WORK INSTRUCTION
Type out the records that follow, exactly as given.
── DATASET EXTRACT ──
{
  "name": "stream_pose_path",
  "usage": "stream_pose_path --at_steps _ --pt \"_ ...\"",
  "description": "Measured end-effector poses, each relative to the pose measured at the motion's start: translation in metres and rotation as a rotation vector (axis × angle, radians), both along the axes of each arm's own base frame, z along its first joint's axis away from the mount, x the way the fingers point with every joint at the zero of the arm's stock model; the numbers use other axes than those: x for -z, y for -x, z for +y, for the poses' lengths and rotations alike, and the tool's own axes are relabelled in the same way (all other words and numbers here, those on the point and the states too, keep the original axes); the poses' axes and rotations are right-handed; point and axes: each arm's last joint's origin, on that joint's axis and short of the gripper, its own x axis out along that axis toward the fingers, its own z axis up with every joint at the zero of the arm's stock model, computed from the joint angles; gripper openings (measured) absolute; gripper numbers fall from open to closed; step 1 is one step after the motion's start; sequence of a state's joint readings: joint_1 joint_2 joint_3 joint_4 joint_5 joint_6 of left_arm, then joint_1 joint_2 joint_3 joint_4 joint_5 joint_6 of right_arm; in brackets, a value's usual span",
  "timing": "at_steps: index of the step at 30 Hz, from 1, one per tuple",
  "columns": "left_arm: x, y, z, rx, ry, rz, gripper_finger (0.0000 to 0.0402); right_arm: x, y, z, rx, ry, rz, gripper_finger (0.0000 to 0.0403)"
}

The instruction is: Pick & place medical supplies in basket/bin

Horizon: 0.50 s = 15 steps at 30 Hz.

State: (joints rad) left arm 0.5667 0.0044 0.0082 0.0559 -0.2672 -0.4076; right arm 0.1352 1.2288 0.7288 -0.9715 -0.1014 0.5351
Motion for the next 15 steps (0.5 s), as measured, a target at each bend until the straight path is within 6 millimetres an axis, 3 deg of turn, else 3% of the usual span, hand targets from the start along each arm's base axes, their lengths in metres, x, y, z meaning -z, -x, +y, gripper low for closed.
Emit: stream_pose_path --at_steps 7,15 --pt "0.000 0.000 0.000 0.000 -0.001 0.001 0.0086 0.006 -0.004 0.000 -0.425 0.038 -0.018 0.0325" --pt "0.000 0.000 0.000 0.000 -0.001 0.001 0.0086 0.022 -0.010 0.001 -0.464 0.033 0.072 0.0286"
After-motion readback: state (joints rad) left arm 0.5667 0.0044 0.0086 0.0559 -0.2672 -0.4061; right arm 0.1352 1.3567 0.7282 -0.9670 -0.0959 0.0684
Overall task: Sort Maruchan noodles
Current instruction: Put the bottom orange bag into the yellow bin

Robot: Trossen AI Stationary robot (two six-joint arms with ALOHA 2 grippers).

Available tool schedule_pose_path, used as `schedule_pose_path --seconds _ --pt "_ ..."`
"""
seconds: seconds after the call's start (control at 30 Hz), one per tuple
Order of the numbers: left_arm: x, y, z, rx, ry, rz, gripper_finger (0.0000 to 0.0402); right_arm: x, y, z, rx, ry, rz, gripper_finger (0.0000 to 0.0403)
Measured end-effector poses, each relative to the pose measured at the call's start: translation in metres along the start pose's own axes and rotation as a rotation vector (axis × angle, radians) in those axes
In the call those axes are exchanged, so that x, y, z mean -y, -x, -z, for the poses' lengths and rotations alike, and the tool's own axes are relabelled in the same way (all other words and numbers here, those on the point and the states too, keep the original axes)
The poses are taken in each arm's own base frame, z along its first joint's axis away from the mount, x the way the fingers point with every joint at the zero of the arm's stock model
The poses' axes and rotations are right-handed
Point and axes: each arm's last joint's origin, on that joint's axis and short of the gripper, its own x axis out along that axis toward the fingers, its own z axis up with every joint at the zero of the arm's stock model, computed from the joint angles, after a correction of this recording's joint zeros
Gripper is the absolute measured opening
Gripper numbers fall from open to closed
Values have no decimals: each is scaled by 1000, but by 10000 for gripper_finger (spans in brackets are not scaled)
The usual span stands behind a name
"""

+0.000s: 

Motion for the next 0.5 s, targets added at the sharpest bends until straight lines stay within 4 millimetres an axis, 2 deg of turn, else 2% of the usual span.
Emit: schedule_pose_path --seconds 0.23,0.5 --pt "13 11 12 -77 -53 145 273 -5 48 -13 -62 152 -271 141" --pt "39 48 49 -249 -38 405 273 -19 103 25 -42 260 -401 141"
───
OUTPUT BELOW
{
  "name": "stream_pose_path",
  "usage": "stream_pose_path --at_steps _ --pt \"_ ...\"",
  "description": "Measured end-effector poses, each relative to the pose measured at the motion's start: translation in metres and rotation as a rotation vector (axis × angle, radians), both along the axes of each arm's own base frame, z along its first joint's axis away from the mount, x the way the fingers point with every joint at the zero of the arm's stock model; the numbers use other axes than those: x for -z, y for -x, z for +y, for the poses' lengths and rotations alike, and the tool's own axes are relabelled in the same way (all other words and numbers here, those on the point and the states too, keep the original axes); the poses' axes and rotations are right-handed; point and axes: each arm's last joint's origin, on that joint's axis and short of the gripper, its own x axis out along that axis toward the fingers, its own z axis up with every joint at the zero of the arm's stock model, computed from the joint angles; gripper openings (measured) absolute; gripper numbers fall from open to closed; step 1 is one step after the motion's start; sequence of a state's joint readings: joint_1 joint_2 joint_3 joint_4 joint_5 joint_6 of left_arm, then joint_1 joint_2 joint_3 joint_4 joint_5 joint_6 of right_arm; in brackets, a value's usual span",
  "timing": "at_steps: index of the step at 30 Hz, from 1, one per tuple",
  "columns": "left_arm: x, y, z, rx, ry, rz, gripper_finger (0.0000 to 0.0402); right_arm: x, y, z, rx, ry, rz, gripper_finger (0.0000 to 0.0403)"
}

The instruction is: Pick & place medical supplies in basket/bin

Horizon: 0.50 s = 15 steps at 30 Hz.

State: (joints rad) left arm 0.5667 0.0044 0.0082 0.0559 -0.2672 -0.4076; right arm 0.1352 1.2288 0.7288 -0.9715 -0.1014 0.5351
Motion for the next 15 steps (0.5 s), as measured, a target at each bend until the straight path is within 6 millimetres an axis, 3 deg of turn, else 3% of the usual span, hand targets from the start along each arm's base axes, their lengths in metres, x, y, z meaning -z, -x, +y, gripper low for closed.
Emit: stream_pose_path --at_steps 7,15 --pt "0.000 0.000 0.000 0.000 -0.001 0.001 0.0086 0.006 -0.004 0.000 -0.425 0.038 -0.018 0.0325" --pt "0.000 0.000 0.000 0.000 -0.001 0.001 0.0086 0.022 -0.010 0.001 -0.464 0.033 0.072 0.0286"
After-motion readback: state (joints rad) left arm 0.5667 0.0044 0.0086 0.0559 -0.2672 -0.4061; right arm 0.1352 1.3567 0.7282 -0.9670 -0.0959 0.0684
Overall task: Sort Maruchan noodles
Current instruction: Put the bottom orange bag into the yellow bin

Robot: Trossen AI Stationary robot (two six-joint arms with ALOHA 2 grippers).

Available tool schedule_pose_path, used as `schedule_pose_path --seconds _ --pt "_ ..."`
"""
seconds: seconds after the call's start (control at 30 Hz), one per tuple
Order of the numbers: left_arm: x, y, z, rx, ry, rz, gripper_finger (0.0000 to 0.0402); right_arm: x, y, z, rx, ry, rz, gripper_finger (0.0000 to 0.0403)
Measured end-effector poses, each relative to the pose measured at the call's start: translation in metres along the start pose's own axes and rotation as a rotation vector (axis × angle, radians) in those axes
In the call those axes are exchanged, so that x, y, z mean -y, -x, -z, for the poses' lengths and rotations alike, and the tool's own axes are relabelled in the same way (all other words and numbers here, those on the point and the states too, keep the original axes)
The poses are taken in each arm's own base frame, z along its first joint's axis away from the mount, x the way the fingers point with every joint at the zero of the arm's stock model
The poses' axes and rotations are right-handed
Point and axes: each arm's last joint's origin, on that joint's axis and short of the gripper, its own x axis out along that axis toward the fingers, its own z axis up with every joint at the zero of the arm's stock model, computed from the joint angles, after a correction of this recording's joint zeros
Gripper is the absolute measured opening
Gripper numbers fall from open to closed
Values have no decimals: each is scaled by 1000, but by 10000 for gripper_finger (spans in brackets are not scaled)
The usual span stands behind a name
"""

+0.000s: 

Motion for the next 0.5 s, targets added at the sharpest bends until straight lines stay within 4 millimetres an axis, 2 deg of turn, else 2% of the usual span.
Emit: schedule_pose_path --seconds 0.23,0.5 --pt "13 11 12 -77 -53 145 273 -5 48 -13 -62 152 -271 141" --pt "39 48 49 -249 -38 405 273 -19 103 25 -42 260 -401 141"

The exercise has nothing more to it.